-- Collected material follows --
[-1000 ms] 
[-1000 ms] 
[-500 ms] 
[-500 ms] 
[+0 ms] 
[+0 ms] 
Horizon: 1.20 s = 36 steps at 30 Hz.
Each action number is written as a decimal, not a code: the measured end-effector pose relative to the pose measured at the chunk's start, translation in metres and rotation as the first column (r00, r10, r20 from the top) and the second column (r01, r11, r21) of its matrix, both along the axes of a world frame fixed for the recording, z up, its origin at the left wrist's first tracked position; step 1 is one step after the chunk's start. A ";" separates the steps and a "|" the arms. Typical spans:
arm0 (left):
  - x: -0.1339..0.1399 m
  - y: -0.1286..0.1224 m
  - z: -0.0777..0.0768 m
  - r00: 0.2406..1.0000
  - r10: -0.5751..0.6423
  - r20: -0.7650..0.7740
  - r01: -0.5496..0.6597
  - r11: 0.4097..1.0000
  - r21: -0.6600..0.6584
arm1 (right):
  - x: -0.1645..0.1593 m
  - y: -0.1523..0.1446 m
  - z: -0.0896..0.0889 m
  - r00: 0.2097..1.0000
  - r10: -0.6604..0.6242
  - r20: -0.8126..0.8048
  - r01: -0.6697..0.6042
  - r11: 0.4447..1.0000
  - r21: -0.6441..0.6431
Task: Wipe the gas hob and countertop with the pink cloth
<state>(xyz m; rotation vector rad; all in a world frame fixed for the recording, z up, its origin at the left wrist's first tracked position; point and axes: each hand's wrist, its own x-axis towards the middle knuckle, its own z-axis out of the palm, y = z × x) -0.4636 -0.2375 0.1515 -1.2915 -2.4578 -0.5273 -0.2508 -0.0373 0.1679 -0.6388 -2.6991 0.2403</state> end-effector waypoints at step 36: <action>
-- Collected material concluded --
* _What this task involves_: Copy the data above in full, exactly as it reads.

* _The answer_:
[-1000 ms] 
[-1000 ms] 
[-500 ms] 
[-500 ms] 
[+0 ms] 
[+0 ms] 
Horizon: 1.20 s = 36 steps at 30 Hz.
Each action number is written as a decimal, not a code: the measured end-effector pose relative to the pose measured at the chunk's start, translation in metres and rotation as the first column (r00, r10, r20 from the top) and the second column (r01, r11, r21) of its matrix, both along the axes of a world frame fixed for the recording, z up, its origin at the left wrist's first tracked position; step 1 is one step after the chunk's start. A ";" separates the steps and a "|" the arms. Typical spans:
arm0 (left):
  - x: -0.1339..0.1399 m
  - y: -0.1286..0.1224 m
  - z: -0.0777..0.0768 m
  - r00: 0.2406..1.0000
  - r10: -0.5751..0.6423
  - r20: -0.7650..0.7740
  - r01: -0.5496..0.6597
  - r11: 0.4097..1.0000
  - r21: -0.6600..0.6584
arm1 (right):
  - x: -0.1645..0.1593 m
  - y: -0.1523..0.1446 m
  - z: -0.0896..0.0889 m
  - r00: 0.2097..1.0000
  - r10: -0.6604..0.6242
  - r20: -0.8126..0.8048
  - r01: -0.6697..0.6042
  - r11: 0.4447..1.0000
  - r21: -0.6441..0.6431
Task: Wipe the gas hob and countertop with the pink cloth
<state>(xyz m; rotation vector rad; all in a world frame fixed for the recording, z up, its origin at the left wrist's first tracked position; point and axes: each hand's wrist, its own x-axis towards the middle knuckle, its own z-axis out of the palm, y = z × x) -0.4636 -0.2375 0.1515 -1.2915 -2.4578 -0.5273 -0.2508 -0.0373 0.1679 -0.6388 -2.6991 0.2403</state> end-effector waypoints at step 36: <action>

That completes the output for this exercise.